Em sua primeira entrevista exclusiva desde que o socorro de R$ 2,5 bilhões ao Banco Panamericano foi anunciado, o presidente do Banco Central (BC), Henrique Meirelles, rebate os ataques feitos nos últimos dias à instituição, critica os controles do banco (auditorias interna e externa) e diz que, em última instância, o responsável pelos problemas era o controlador (Silvio Santos).

“O único prejudicado foi o acionista controlador, que assumiu o prejuízo de acordo com a lei - corretamente - e era, em última análise, o responsável”, afirmou ao Estado no início da tarde de ontem. A seguir, os principais trechos da conversa.

Como o BC descobriu a fraude?

O BC, dentro de seu processo de análise sistêmica, fez uma avaliação consolidada do total das posições dos bancos cedentes e cessionários (de carteiras de crédito) e concluiu que havia uma inconsistência.

Quem era responsável por descobrir isso?

O responsável número 1 é o acionista majoritário. Em seguida, os órgãos de controle da instituição: os conselhos, a auditoria interna, controles internos etc. Além do controle externo, do ponto de vista do mercado/ investidores, que é feito pela auditoria externa. Essa é a linha de responsabilização direta pela integralidade dos resultados contábeis da instituição. O trabalho de supervisão do BC faz uma série de avaliações que não substituem os controles internos e a auditoria externa.

Como recebe a crítica de que o BC demorou para descobrir?

Essas críticas revelam um mal-entendido sobre o papel da supervisão. Primeiro, seria operacionalmente inviável substituir todos os controles internos e a auditoria externa. Mas o mais importante e mais grave: aumentaria de forma descontrolada o chamado risco moral, aquele do qual todos partem do pressuposto de que o governo está olhando todos os detalhes, substituindo todos os órgãos controladores e auditores. De maneira que os gestores, os auditores, os investidores passam a não fazer seu trabalho, baseados no preceito de que o governo fará por eles. O BC agiu a tempo de não causar prejuízo ao poder público, aos depositantes, ao sistema financeiro e à economia. O único prejudicado foi o acionista controlador, que assumiu o prejuízo de acordo com a lei - corretamente - e era, em última análise, o responsável.

É preciso rever a regulação das auditorias externas?

A regulamentação, no momento, tem de ser aplicada.

Mas ela é adequada?

No momento não se revelou inadequada. Mas estamos sempre, a qualquer momento, com o Comitê da Basileia e os demais bancos centrais do mundo, revisando a regulamentação para buscar aperfeiçoamentos.

Quando o sr. diz que a responsabilidade era do controlador, das auditorias, etc, é possível afirmar que eles foram omissos?

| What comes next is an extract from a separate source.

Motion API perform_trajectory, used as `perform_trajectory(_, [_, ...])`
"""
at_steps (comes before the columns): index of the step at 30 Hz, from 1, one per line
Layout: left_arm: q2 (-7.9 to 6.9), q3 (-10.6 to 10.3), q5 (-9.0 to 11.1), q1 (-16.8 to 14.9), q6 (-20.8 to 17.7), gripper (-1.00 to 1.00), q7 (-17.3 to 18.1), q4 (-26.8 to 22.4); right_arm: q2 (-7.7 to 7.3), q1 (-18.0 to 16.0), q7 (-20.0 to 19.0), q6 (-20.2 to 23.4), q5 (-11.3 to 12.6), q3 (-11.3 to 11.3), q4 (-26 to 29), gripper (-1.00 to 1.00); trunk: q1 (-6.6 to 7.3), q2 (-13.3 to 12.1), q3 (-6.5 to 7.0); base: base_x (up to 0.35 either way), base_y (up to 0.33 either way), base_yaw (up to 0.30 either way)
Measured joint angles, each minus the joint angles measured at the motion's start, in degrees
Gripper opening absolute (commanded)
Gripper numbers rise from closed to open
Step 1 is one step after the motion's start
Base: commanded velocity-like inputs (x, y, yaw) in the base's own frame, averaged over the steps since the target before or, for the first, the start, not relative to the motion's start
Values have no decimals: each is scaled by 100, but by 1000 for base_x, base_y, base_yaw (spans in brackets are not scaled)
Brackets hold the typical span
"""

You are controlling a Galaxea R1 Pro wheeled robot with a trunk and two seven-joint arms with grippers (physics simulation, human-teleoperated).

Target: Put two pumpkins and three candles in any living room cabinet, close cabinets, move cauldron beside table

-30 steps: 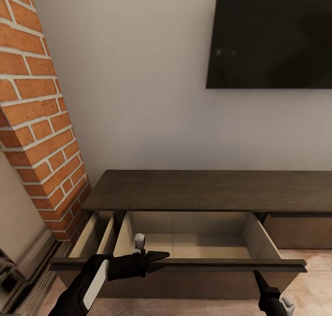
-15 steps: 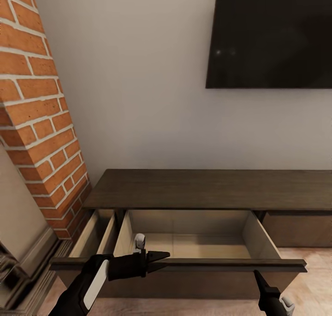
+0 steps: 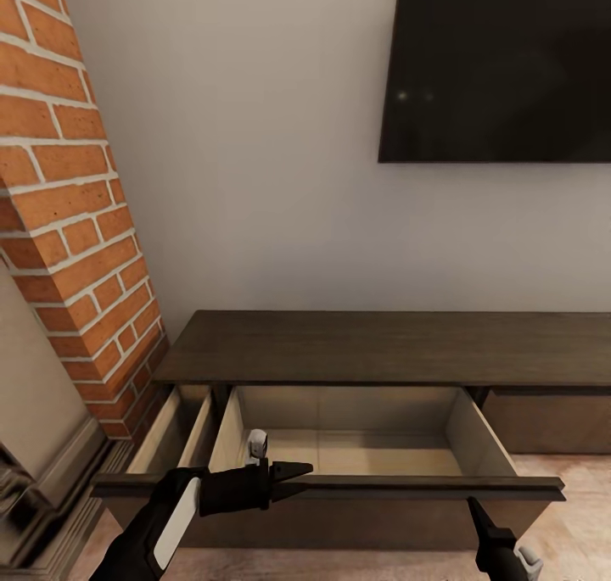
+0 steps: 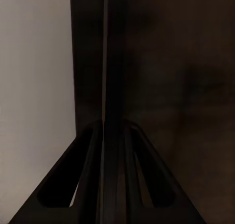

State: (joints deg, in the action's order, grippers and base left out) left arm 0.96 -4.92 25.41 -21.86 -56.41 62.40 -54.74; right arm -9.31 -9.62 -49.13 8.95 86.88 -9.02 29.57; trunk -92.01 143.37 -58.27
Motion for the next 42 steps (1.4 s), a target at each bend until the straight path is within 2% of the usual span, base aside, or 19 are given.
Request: perform_trajectory(42, [1, -1, 0, -1, 1, 100, 1, 0, -8, -4, 44, 8, -5, 5, 21, -100, 0, 0, 1, -34, 0, 0])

Isso será a essência do processo administrativo. Não pode haver por parte da autoridade pré-julgamento. Há um procedimento legal muito rigoroso que terá de ser seguido

O sr. tem dito há tempos que o sistema financeiro está com boa saúde, se saiu bem na crise, etc. Mas ouvimos que, se o Panamericano tivesse sido liquidado, veríamos sérios problemas.

É correta a afirmação de que o sistema financeiro brasileiro resistiu muito bem à crise, que os níveis de capitalização dos bancos são adequados e todo o aparato prudencial brasileiro é usado como modelo no mundo. Isso não quer dizer que não possa haver problemas. Não há dúvida de que uma liquidação desnecessária, que seria o caso - porque o acionista controlador tinha condições de cobrir o prejuízo - causaria prejuízo aos credores, para o próprio Fundo Garantidor de Crédito (FGC, que emprestou os R$ 2,5 bilhões) e para uma percepção de mercado de riscos sistêmicos que poderiam não existir.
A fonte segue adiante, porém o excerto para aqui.